_DATASET SECTION_.
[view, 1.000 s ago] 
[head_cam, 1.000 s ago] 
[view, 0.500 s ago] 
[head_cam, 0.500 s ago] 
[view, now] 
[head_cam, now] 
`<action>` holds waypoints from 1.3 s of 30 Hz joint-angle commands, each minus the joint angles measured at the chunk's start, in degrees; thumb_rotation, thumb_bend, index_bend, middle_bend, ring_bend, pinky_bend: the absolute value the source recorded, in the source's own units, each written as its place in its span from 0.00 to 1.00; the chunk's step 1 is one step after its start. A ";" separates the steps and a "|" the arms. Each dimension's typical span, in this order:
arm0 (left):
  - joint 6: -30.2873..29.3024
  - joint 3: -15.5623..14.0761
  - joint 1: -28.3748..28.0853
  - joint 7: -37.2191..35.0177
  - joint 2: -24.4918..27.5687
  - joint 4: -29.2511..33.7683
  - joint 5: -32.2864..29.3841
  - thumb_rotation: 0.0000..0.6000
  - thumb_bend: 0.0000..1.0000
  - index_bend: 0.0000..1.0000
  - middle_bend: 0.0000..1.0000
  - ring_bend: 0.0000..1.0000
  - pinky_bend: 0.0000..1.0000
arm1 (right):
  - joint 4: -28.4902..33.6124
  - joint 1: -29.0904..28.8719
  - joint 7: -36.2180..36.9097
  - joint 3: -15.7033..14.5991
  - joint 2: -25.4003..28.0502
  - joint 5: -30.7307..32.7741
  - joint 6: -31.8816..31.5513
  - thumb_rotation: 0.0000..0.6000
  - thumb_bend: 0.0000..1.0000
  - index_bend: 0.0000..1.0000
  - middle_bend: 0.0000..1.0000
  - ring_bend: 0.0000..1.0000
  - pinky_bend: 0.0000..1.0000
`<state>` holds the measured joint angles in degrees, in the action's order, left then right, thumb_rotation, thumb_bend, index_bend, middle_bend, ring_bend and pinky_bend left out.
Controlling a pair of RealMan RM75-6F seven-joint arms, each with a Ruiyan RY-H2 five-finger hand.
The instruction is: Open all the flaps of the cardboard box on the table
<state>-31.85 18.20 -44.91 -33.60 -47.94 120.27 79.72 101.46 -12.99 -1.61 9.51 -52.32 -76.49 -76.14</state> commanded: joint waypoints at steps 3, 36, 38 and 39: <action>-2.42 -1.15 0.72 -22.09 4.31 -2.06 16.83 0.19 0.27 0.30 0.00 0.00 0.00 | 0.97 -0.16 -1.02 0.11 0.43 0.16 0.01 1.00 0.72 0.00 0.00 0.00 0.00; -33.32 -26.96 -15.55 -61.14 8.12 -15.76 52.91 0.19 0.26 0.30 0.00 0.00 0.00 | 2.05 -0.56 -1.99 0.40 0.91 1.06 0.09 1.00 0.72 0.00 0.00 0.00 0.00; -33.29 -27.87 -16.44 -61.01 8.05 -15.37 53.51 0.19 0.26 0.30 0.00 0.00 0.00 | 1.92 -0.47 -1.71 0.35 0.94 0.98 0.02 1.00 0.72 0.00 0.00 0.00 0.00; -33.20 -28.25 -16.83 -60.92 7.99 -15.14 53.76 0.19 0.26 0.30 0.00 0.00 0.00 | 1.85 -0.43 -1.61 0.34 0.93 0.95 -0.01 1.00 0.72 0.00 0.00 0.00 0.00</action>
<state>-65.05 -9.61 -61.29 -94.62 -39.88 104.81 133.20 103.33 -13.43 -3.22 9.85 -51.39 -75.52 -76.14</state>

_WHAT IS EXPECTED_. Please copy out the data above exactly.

_SOLUTION_.
[view, 1.000 s ago] 
[head_cam, 1.000 s ago] 
[view, 0.500 s ago] 
[head_cam, 0.500 s ago] 
[view, now] 
[head_cam, now] 
`<action>` holds waypoints from 1.3 s of 30 Hz joint-angle commands, each minus the joint angles measured at the chunk's start, in degrees; thumb_rotation, thumb_bend, index_bend, middle_bend, ring_bend, pinky_bend: the absolute value the source recorded, in the source's own units, each written as its place in its span from 0.00 to 1.00; the chunk's step 1 is one step after its start. A ";" separates the steps and a "|" the arms. Each dimension's typical span, in this order:
arm0 (left):
  - joint 6: -30.2873..29.3024
  - joint 3: -15.5623..14.0761
  - joint 1: -28.3748..28.0853
  - joint 7: -37.2191..35.0177
  - joint 2: -24.4918..27.5687
  - joint 4: -29.2511..33.7683
  - joint 5: -32.2864..29.3841
  - thumb_rotation: 0.0000..0.6000
  - thumb_bend: 0.0000..1.0000
  - index_bend: 0.0000..1.0000
  - middle_bend: 0.0000..1.0000
  - ring_bend: 0.0000..1.0000
  - pinky_bend: 0.0000..1.0000
arm1 (right):
  - joint 4: -28.4902..33.6124
  - joint 1: -29.0904..28.8719
  - joint 7: -36.2180..36.9097
  - joint 3: -15.7033..14.5991
  - joint 2: -25.4003..28.0502
  - joint 5: -30.7307..32.7741
  - joint 6: -31.8816..31.5513
  - thumb_rotation: 0.0000..0.6000
  - thumb_bend: 0.0000..1.0000
  - index_bend: 0.0000..1.0000
  - middle_bend: 0.0000..1.0000
  - ring_bend: 0.0000..1.0000
  - pinky_bend: 0.0000..1.0000
`<state>` holds the measured joint angles in degrees, in the action's order, left then right, thumb_rotation, thumb_bend, index_bend, middle_bend, ring_bend and pinky_bend left out.
Controlling a pair of RealMan RM75-6F seven-joint arms, each with a Ruiyan RY-H2 five-finger hand.
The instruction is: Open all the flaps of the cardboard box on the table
<state>-31.85 18.20 -44.91 -33.60 -47.94 120.27 79.72 101.46 -12.99 -1.61 9.51 -52.32 -76.49 -76.14</state> commanded: joint waypoints at steps 3, 36, 38 and 39: <action>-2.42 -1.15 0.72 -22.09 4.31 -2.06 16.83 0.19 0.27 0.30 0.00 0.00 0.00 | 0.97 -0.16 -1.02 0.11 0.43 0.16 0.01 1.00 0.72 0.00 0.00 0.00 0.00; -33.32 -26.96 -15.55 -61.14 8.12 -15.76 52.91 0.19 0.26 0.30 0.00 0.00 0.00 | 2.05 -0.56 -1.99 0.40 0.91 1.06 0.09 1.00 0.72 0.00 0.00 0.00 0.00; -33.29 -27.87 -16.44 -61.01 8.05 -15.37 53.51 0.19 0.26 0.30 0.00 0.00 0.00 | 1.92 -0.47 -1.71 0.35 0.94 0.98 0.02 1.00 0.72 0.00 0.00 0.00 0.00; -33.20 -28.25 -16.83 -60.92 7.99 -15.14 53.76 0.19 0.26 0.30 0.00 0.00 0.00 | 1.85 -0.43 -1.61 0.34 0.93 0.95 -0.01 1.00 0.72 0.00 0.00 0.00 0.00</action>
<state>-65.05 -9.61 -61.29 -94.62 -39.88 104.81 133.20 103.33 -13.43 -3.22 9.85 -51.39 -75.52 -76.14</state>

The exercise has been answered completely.